Des conditions idéales pour les stock pickers, estime Sue Noffke, responsable des actions britanniques chez Schroders. Avec toute l’incertitude entourant le Brexit, la plupart des investisseurs évitent le marché des actions britanniques, alors que Schroders y voit justement des opportunités.
Depuis le référendum de l’UE, la performance des actions britanniques est restée inférieure à celle des actions mondiales. Par conséquent, les valorisations sont à leur plus bas niveau depuis plusieurs décennies. De plus, le rendement en dividendes est supérieur à la moyenne à long terme. Schroders distingue trois raisons de se tourner vers ces actions peu prisées.
Mal aimées
Les investisseurs internationaux sont négatifs au sujet du marché des actions britanniques. Selon une étude réalisée par Merrill Lynch, les gestionnaires de fonds sont depuis trois ans déjà sous-pondérés en actions britanniques. Schroders surveille toujours de près le comportement des investisseurs en entreprises, car ils visent un objectif à long terme. Ce qui est frappant, c’est que les entreprises étrangères sont justement attirées par les actions britanniques en raison de la faiblesse des valorisations et de la livre sterling.
Récemment, Coca Cola a acheté la chaîne de café britannique en croissance rapide Costa Coffee, qui réalise la plupart de ses bénéfices au Royaume-Uni. Boston Scientific a acquis la société pharmaceutique BTG, qui réalise 90 % de son chiffre d’affaires aux États-Unis. En outre, les programmes de rachat d’actions indiquent que les sociétés britanniques considèrent leurs propres actions comme sous-évaluées.
Sous-évaluées
Ces évaluations confirment la perception selon laquelle les investisseurs se détournent des actions britanniques. Les ratios cours/valeur comptable, cours/bénéfice et cours/dividende indiquent tous une sous-évaluation relative des actions britanniques de 30 % par rapport à leurs contreparties mondiales, ce qui est près du point le plus bas en 30 ans. Cette faible valorisation offre cependant un point d’entrée attractif pour les investisseurs ayant un horizon long.
Rendements attrayants
Au cours des 30 dernières années, le rendement en dividendes du marché boursier britannique par rapport au reste du monde n’a été plus élevé que pendant la récession de 1991 ainsi que pendant le pic de la bulle technologique. Le rendement en dividendes est actuellement de 4,5 %, un résultat positif par rapport au rendement moyen de 3,5 % enregistré au cours des 30 dernières années.

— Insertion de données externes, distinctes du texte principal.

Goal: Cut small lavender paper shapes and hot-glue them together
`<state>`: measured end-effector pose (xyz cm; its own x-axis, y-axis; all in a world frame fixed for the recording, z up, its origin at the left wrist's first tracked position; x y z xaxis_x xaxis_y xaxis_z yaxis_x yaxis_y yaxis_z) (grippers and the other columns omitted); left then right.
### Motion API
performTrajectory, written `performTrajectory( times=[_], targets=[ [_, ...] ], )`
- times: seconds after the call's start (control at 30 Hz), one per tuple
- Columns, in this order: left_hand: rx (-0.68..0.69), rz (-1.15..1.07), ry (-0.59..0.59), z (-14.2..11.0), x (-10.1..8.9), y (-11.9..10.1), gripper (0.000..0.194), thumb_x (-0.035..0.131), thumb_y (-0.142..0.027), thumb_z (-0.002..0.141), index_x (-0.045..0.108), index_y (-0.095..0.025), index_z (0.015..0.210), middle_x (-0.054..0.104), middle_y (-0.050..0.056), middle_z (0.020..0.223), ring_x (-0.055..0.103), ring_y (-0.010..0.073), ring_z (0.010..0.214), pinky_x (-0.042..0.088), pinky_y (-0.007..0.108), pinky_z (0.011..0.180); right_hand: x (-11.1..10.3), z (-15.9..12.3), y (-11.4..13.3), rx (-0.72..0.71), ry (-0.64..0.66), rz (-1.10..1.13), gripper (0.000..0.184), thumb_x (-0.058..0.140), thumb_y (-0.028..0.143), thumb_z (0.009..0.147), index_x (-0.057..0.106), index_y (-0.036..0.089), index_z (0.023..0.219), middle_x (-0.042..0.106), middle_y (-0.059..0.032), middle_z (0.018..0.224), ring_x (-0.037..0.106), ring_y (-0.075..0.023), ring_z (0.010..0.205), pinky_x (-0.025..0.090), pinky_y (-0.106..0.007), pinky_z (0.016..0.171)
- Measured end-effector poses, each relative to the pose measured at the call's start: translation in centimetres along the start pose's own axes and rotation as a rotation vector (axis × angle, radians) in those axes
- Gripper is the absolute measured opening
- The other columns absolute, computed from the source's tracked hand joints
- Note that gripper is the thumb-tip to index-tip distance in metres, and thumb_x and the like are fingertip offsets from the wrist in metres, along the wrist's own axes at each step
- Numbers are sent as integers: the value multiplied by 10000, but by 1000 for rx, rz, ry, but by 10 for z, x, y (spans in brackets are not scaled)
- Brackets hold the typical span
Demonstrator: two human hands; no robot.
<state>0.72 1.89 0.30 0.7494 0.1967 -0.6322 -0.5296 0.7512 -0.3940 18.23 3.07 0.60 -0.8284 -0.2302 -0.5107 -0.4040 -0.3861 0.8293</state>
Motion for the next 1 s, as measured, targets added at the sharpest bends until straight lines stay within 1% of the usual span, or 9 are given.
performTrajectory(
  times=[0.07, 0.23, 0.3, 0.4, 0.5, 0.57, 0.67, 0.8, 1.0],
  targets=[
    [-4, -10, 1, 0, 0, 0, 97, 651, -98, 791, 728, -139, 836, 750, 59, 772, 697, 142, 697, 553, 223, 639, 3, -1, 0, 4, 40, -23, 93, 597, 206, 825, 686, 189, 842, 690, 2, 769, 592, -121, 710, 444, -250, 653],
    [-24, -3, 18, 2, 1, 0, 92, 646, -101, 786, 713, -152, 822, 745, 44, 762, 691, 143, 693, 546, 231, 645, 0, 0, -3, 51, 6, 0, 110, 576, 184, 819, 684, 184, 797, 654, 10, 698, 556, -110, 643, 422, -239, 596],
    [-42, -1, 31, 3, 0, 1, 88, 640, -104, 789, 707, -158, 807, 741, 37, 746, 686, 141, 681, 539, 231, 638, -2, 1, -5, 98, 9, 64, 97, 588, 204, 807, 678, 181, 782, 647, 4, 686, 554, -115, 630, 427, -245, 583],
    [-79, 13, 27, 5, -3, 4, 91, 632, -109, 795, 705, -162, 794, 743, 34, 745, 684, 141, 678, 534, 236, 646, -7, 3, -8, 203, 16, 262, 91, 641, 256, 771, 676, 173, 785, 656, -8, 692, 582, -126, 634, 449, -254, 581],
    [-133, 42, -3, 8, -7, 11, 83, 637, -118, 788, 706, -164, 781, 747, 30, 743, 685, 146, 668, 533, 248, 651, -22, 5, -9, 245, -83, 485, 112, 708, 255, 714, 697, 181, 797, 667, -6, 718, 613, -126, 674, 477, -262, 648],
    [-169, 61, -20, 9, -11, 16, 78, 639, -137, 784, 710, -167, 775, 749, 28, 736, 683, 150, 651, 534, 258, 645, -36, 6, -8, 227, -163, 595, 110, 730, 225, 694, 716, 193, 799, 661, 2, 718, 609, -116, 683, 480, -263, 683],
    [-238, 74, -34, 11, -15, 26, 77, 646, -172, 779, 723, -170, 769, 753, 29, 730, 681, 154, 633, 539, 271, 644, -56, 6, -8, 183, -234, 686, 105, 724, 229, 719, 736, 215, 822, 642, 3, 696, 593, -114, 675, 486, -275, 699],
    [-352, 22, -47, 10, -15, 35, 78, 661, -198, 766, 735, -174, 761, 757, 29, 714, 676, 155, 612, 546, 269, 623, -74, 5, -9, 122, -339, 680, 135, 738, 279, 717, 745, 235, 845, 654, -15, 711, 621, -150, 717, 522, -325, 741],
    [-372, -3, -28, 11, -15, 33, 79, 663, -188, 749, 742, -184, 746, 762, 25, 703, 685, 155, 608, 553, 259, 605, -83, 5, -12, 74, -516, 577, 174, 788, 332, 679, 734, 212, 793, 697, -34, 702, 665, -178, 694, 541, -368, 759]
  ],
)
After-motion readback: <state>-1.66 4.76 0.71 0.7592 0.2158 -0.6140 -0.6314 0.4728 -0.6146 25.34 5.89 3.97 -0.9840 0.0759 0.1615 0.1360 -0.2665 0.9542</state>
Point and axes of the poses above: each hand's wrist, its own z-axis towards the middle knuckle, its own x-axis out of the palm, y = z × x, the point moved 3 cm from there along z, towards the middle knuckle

Pour revenir à la moyenne à long terme, il faudra soit une forte hausse du cours des actions, soit une nouvelle si mauvaise que les entreprises réduiront considérablement leurs versements de dividendes. Au lendemain de la crise financière, les paiements de dividendes ont chuté de 15 %, notamment à cause de la suspension des paiements de dividendes par BP à la suite de la débâcle de Deepwater Horizon dans le Golfe du Mexique. Schroders ne pense pas qu’une récession telle que celle qui a suivi la grande crise financière soit vraisemblable. S’il devait y avoir une récession, il est probable qu’elle se limiterait au Royaume-Uni et ne serait pas mondiale. Ce qui est d’une certaine manière rassurant, car la plupart des entreprises anglaises versant des dividendes tirent la majeure partie de leurs revenus de l’étranger.
Rendements supérieurs possibles
En tant que stock picker, Schroders voit suffisamment d’opportunités attrayantes dans les grandes et petites entreprises cotées en bourse au Royaume-Uni. En y investissant, le portefeuille peut être conçu de manière à augmenter la probabilité de rendements supérieurs à long terme.